Assignment: Every line holding the string "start" is to be copied from the entries below.
..........
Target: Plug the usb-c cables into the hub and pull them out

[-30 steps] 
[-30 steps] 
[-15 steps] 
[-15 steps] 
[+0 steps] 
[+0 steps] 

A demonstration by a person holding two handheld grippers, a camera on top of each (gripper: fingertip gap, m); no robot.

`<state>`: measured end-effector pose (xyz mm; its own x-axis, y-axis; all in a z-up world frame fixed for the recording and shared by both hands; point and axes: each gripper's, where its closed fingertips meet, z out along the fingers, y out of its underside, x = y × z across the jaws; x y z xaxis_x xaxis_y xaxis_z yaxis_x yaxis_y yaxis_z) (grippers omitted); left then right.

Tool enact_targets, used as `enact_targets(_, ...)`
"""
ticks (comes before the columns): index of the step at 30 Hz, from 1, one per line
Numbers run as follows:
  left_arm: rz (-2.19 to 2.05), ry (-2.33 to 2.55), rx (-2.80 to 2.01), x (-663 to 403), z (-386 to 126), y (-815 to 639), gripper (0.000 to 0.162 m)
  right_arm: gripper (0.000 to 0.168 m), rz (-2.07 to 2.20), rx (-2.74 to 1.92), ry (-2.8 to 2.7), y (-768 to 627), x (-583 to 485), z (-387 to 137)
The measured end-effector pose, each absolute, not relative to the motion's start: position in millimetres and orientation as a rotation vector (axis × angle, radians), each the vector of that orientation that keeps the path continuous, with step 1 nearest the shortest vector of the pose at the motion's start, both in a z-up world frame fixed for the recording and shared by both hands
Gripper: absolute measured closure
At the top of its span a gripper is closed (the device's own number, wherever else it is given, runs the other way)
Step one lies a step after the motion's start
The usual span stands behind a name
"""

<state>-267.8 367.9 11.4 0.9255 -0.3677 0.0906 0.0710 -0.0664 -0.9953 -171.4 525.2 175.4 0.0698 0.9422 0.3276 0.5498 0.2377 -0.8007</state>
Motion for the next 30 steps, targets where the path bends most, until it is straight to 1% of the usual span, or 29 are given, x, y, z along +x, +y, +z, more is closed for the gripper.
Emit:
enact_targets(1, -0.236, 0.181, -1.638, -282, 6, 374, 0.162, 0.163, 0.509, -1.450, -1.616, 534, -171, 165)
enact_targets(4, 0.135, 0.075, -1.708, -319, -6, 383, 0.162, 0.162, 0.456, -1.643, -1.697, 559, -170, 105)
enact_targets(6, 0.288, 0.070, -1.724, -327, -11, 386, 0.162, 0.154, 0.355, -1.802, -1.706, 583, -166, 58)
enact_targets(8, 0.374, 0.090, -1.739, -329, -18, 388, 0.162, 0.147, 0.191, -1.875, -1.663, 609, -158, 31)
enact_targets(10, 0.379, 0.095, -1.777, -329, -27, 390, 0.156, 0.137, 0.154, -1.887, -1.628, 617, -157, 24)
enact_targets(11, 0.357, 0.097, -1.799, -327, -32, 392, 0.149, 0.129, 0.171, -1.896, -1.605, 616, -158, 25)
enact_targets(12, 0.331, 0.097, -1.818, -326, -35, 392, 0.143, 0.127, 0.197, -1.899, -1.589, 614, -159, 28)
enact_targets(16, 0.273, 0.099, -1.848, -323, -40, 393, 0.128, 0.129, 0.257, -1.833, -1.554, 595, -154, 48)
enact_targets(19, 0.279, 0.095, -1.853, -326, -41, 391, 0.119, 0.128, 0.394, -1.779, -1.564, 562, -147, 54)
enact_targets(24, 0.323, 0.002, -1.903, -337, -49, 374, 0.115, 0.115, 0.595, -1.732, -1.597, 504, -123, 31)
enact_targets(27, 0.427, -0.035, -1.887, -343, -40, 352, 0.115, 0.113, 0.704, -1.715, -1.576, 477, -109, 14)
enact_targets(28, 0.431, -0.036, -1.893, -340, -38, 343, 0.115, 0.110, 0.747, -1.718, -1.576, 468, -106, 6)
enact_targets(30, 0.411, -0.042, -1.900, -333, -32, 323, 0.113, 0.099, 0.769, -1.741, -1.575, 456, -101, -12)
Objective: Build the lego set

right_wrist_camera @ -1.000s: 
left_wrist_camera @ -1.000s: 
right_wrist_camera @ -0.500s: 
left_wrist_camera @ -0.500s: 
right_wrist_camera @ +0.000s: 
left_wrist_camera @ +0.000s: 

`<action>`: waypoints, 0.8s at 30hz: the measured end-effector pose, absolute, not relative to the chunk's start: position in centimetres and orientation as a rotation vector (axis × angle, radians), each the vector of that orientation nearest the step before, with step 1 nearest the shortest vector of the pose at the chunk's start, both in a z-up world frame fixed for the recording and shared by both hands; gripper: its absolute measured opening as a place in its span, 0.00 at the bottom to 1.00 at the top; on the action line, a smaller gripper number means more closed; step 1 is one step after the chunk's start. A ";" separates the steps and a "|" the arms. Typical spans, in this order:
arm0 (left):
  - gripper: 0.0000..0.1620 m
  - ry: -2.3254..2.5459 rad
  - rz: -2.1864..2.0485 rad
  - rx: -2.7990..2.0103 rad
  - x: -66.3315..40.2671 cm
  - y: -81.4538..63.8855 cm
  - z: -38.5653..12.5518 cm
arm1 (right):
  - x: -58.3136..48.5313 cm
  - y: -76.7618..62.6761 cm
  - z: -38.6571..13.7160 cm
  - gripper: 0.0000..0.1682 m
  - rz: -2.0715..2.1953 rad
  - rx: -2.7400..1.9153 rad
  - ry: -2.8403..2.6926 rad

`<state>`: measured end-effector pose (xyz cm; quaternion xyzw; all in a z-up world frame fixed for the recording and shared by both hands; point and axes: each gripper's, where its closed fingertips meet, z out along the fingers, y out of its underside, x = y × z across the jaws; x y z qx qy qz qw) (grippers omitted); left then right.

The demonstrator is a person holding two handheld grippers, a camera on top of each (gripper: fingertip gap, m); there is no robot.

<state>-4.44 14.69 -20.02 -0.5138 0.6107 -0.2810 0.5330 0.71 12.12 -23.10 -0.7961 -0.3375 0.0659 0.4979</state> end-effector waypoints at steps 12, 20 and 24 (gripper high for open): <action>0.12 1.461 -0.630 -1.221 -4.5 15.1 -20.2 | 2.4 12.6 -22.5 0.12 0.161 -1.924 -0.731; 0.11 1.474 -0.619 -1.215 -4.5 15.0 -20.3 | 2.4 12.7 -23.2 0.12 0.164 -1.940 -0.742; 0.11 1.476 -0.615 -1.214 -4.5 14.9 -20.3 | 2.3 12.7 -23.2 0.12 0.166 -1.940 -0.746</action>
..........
Exercise response:
The measured end-effector pose, each absolute, not relative to the motion's start: position in millimetres and orientation as a rotation vector (axis × angle, radians), each the vector of that orientation that keeps the path continuous, with step 1 nearest the shortest vector of the pose at the motion's start, both in a z-up world frame fixed for the recording and shared by both hands
Step one lies a step after the motion's start
`<action>`: waypoints, 0.8s at 30hz: the measured end-effector pose, absolute, not relative to the chunk's start: position in centimetres and orientation as a rotation vector (axis × angle, radians), each the vector of that orientation nearest the step before, with step 1 nearest the shortest vector of the pose at the chunk's start, both in a z-up world frame fixed for the recording and shared by both hands; gripper: its absolute measured opening as a place in its span, 0.00 at the bottom to 1.00 at the top; on the action line, a smaller gripper number means more closed; step 1 is one step after the chunk's start. A ";" separates the steps and a "|" the arms. Typical spans, in this order:

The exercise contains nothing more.